Omar, o esposo, anda acima do peso porque sabe curtir a vida. Aprecia as carnes e não tem intenção de abandonar o vício da nicotina. O rosto retorcido, vez ou outra, era fruto das costelas fraturadas. Dias antes de embarcar para uma viagem de mais de 30 horas de distância do seu país, ele teve a casa assaltada e acabou usando as habilidades de ex-militar para se atracar com o ladrão. Bateu, mas também apanhou feio e rompeu as costelas.
Apesar das dificuldades, eles nunca pensaram em abandonar o roteiro de férias. A idade e as dificuldades físicas não os fizeram desistir dos passeios. Se antes me despertavam curiosidade, depois de conhecer a história pessoal deles, fiquei admirada pela força daquele casal, a vontade de viver e de aproveitar cada momento.

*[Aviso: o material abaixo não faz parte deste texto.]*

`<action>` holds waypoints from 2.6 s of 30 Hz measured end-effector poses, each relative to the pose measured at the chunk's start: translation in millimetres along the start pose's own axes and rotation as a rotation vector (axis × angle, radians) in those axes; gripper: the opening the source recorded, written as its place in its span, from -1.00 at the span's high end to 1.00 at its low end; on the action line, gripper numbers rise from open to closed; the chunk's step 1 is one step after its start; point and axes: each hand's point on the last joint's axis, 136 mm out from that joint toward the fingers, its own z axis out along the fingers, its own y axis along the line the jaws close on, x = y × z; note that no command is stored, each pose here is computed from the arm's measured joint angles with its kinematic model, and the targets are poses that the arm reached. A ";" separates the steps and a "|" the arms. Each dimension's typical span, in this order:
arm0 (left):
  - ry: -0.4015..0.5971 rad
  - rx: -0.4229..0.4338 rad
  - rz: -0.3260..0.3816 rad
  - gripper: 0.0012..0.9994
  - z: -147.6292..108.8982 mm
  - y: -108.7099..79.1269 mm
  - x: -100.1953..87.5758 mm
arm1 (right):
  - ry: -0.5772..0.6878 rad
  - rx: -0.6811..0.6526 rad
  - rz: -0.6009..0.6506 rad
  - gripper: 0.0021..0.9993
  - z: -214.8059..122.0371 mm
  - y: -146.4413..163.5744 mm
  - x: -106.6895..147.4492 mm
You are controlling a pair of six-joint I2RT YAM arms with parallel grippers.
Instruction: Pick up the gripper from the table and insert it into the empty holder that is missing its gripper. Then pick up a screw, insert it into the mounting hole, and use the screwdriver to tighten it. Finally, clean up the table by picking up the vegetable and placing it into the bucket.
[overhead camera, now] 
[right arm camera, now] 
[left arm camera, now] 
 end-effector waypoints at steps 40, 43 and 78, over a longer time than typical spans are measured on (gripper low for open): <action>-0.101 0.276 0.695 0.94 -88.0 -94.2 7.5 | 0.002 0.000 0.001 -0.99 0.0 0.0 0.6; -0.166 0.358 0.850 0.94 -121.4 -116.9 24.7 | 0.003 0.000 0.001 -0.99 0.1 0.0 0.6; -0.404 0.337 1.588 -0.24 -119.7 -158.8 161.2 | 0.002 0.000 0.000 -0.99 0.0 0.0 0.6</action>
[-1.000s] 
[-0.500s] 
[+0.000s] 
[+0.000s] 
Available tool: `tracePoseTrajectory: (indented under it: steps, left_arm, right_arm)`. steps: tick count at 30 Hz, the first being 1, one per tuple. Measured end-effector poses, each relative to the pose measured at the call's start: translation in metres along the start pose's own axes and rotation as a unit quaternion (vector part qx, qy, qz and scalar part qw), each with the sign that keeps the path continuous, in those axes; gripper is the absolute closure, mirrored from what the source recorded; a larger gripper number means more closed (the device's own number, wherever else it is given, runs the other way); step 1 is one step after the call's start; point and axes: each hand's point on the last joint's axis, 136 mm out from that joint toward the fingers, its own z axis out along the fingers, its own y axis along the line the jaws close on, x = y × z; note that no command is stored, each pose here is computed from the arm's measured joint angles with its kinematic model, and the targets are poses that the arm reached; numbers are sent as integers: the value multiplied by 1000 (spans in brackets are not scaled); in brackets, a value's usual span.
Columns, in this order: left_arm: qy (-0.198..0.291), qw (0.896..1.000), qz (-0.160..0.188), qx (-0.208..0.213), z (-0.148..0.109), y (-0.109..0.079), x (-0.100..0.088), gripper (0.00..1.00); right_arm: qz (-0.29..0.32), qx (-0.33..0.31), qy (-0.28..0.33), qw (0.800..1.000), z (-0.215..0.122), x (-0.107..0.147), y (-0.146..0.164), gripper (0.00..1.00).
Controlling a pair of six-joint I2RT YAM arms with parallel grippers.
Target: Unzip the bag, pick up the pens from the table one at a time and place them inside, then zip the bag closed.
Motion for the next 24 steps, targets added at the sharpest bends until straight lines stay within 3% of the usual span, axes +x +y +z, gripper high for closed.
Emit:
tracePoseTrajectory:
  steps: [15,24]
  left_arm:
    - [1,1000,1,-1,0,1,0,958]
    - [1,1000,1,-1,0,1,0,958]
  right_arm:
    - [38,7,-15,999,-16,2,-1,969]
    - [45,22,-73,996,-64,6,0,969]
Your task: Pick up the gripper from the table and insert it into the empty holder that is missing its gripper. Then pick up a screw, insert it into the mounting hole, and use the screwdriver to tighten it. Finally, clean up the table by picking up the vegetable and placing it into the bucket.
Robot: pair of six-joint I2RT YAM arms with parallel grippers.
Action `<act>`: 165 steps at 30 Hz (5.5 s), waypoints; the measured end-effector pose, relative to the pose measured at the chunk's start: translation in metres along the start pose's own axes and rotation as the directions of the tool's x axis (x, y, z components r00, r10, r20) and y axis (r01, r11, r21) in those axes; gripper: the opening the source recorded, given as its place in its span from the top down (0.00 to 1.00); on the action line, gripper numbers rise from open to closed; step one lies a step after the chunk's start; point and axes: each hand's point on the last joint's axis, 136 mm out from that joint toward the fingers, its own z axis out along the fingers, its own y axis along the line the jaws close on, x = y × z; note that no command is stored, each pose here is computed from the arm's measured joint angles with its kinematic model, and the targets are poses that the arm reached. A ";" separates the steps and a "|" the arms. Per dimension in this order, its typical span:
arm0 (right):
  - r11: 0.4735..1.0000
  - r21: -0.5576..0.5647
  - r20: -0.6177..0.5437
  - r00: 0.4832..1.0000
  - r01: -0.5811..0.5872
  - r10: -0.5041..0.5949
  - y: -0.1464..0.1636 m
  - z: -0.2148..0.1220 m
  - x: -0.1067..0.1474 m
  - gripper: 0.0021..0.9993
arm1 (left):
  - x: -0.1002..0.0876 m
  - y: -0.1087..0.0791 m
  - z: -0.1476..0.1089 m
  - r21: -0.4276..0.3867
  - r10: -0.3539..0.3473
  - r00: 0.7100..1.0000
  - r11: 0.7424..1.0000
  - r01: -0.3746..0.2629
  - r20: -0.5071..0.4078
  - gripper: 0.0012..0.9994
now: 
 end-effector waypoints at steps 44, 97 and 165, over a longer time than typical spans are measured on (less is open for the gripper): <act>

Romance maduro, eles se conheceram há seis anos. “Cada um tinha sua própria solidão”, define Omar. E eles se completam. E se provocam. E debocham um do outro. Ela toma ar para rir dele. Ele tosse forte para conseguir soltar uma risada em resposta a um comentário dela. Cada qual se ama em sua individualidade. Ele não aguenta subir as escadas de um templo. Não vai. Ela não reclama e segue o passeio. No meio do caminho, o único pulmão que funciona sente o excesso de proezas. Ela saca uma bombinha. Toma fôlego, e continua ladeira acima.
A voz dos dois tem decibéis elevados. A dele, pelo cigarro. A dela, pela perda de uma corda vocal. Isso os torna um casal barulhento. Falam alto, tossem, parecem que vão se sufocar a qualquer momento. Ele geme de dor. Ela xinga porque não tomou o remédio. Ele protesta que ela não o deixou dormir e cochila no carro sem se preocupar com o sonoro ronco que libera. Mas eles se amam. Adoram a vida.
Não sabem quando até quando a saúde débil vai lhes permitir usufruir bons momentos como aqueles. Ninguém pode ter a ousadia de apostar em prazos quando se fala em tempo de vida, mas quem tem o corpo funcionando a pleno vapor muitas vezes se arrisca a fazer planos a longo prazo. Talvez esse casal já não seja tão pretensioso. Por isso, não desistem. Não se vitimizam. Não abaixam a guarda em nenhum momento. Preferem gargalhar. Um sorriso invejável que dá um tapa suave na cara de quem não despertou para as delícias da vida, justamente por perder tempo demais protestando contra ela. São donos de risada barulhenta que enche a van, ecoa nos espaços e tocou profundamente o meu coração.